We aim to introduce the full range of art forms from the Palaeolithic to the Iron Age in Europe, placing them in broader material contexts. We will also consider issues of history, continuity and change in aesthetic forms and styles linked to their changing cultural roles over 30,000 years.

Long Abstract:

We aim to introduce the range of material considered as art from the Palaeolithic to the Iron Age in Europe (and indeed links with Asia), some of which will be familiar to a broader audience and some less so; to use this material, which spans almost 30,000 years, to think about issues of history, continuity and changes in aesthetic forms, to probe questions of style and to look at the changing roles art may have had in the cultural process over this long period.
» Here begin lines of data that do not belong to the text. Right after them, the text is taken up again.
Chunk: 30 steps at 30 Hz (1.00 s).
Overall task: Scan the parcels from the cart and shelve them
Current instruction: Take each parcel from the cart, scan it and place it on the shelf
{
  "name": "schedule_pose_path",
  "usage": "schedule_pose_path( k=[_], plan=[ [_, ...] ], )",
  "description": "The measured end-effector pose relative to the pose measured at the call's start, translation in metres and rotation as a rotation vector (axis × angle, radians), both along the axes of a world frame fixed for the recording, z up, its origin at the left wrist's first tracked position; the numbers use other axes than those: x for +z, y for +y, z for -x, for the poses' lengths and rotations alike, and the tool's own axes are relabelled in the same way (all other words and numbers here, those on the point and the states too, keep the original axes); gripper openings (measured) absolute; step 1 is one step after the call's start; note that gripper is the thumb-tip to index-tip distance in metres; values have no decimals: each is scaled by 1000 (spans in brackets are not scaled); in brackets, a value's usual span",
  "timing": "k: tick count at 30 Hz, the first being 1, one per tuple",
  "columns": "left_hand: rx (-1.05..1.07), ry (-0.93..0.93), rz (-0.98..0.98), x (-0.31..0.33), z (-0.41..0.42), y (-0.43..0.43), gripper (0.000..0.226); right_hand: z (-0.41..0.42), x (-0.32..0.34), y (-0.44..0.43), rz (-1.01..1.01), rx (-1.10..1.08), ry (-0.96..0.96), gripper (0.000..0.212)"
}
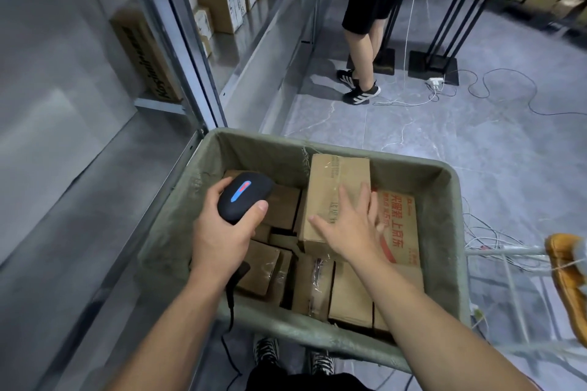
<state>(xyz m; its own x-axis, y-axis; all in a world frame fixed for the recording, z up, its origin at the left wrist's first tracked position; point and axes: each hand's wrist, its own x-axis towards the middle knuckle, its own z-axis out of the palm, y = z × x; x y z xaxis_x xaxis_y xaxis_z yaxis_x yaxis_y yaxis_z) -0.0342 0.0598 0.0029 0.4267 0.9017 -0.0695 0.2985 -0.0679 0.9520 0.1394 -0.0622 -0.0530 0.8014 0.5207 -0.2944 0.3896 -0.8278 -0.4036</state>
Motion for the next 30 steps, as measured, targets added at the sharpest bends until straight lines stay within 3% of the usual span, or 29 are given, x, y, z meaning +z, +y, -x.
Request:
schedule_pose_path(
  k=[5,8,11,18,30],
  plan=[
    [-12,-32,20,2,7,12,56,14,-2,28,209,-14,6,111],
    [-23,-45,28,3,7,18,50,14,-1,37,212,-42,17,107],
    [-37,-54,33,1,6,25,51,11,3,32,77,-100,60,104],
    [-121,-47,36,-4,-3,31,64,-8,-5,-11,-522,-215,349,95],
    [-166,0,-40,-8,-22,18,53,-24,-22,-39,-649,-440,574,72]
  ],
)
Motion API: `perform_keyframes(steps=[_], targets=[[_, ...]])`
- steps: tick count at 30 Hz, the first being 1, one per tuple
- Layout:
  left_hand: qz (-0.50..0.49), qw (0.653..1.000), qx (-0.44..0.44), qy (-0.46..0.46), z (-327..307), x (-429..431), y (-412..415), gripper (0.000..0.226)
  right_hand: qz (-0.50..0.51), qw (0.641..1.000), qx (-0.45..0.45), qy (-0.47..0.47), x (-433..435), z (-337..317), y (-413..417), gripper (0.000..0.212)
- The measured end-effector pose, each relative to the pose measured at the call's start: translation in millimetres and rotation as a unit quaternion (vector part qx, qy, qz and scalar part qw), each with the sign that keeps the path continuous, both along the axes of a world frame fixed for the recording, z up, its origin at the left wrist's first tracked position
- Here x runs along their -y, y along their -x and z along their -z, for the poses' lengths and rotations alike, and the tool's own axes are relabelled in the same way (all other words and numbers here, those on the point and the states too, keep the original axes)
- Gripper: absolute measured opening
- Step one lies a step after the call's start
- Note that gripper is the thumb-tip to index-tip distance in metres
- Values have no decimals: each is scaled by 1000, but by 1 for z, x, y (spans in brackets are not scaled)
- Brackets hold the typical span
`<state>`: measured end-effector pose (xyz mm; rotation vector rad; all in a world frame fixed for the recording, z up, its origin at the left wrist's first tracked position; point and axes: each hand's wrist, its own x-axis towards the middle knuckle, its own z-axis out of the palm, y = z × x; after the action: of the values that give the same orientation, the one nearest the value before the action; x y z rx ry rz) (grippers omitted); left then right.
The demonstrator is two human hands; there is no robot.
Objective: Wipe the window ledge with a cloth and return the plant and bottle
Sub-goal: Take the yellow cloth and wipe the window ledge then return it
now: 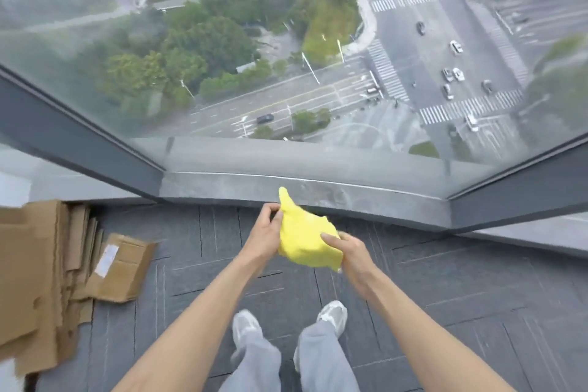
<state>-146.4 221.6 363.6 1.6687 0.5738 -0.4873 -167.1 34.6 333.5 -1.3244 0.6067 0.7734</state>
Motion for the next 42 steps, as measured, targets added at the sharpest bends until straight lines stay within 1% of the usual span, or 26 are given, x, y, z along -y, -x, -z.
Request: perform_keyframes(steps=[1,3,4,5,7,8,9,10,11,12,13,14,15,16,18,19,21,23,25,28,30,31,33,36,39,42], targets=[[38,998,-6,-39,10,-11,-6,16,0,999,16,32,-1,1,-5,99],[118,986,-24,-112,23,-29,-16,13,-23,996,63,61,-6,3,-12,94],[141,983,-43,-113,28,-36,-21,14,-48,992,93,73,-9,2,-14,87],[156,982,-70,-80,29,-43,-25,21,-81,984,119,102,-14,3,-15,77],[202,974,-101,20,31,-56,-34,53,-162,956,149,193,-24,4,-16,57],[255,962,-88,29,35,-62,-38,69,-204,935,164,241,-29,5,-16,49],[318,946,-66,9,39,-68,-43,81,-246,908,186,283,-33,9,-17,43],[379,924,-41,-35,44,-73,-48,83,-285,882,203,317,-36,13,-20,36],[440,893,-18,-94,49,-76,-54,75,-309,862,212,342,-39,17,-22,29],[491,858,8,-153,55,-78,-60,62,-315,852,218,358,-41,23,-24,22],[522,829,32,-196,64,-79,-65,45,-298,850,231,367,-43,30,-26,16],[529,820,45,-213,74,-80,-70,29,-264,854,247,375,-43,40,-27,13],[520,826,54,-209,87,-79,-75,18,-219,864,251,378,-44,50,-28,13],[508,837,64,-192,102,-78,-80,16,-167,880,240,374,-45,61,-30,14],[454,881,49,-125,142,-74,-91,22,-46,917,186,349,-48,92,-37,19],[420,903,32,-78,165,-70,-97,26,18,929,161,332,-48,113,-41,24],[362,932,15,4,218,-59,-105,31,114,928,159,318,-48,170,-49,32],[316,947,22,59,277,-46,-118,23,161,913,190,324,-48,229,-60,28],[261,961,26,89,329,-30,-130,14,173,895,228,343,-42,285,-73,25],[218,970,69,84,392,-3,-148,11,179,854,287,395,-22,355,-93,24],[233,963,123,53,425,13,-160,12,178,831,319,421,-5,388,-109,23],[249,958,139,37,439,21,-164,15,177,825,324,427,3,402,-116,24],[276,950,143,33,460,36,-168,20,186,819,327,433,18,425,-124,32],[284,946,154,19,485,58,-180,21,189,802,344,450,41,453,-137,39],[268,945,187,-27,496,76,-196,21,177,772,367,488,58,476,-155,43],[266,936,223,-62,495,85,-209,22,125,737,386,540,68,489,-169,48]])
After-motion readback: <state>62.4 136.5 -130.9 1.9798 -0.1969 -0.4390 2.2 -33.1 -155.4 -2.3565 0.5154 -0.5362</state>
We are arguing for art as a specialized form of material culture and for the need to embed items seen as art in a broader material context. More specifically, we argue for the notion of style as a technology, which has particular effects on human senses and emotions. All technologies hold implicitly within them a model of causality, but also a dialectical relationship with human desire, being both shaped by it and shaping of desire. The material from Europe provides one of the richest sources for probing ideas of this type.

The artistic traditions of prehistoric Europe have rarely been thought of as a whole and we will present an argument for doing so.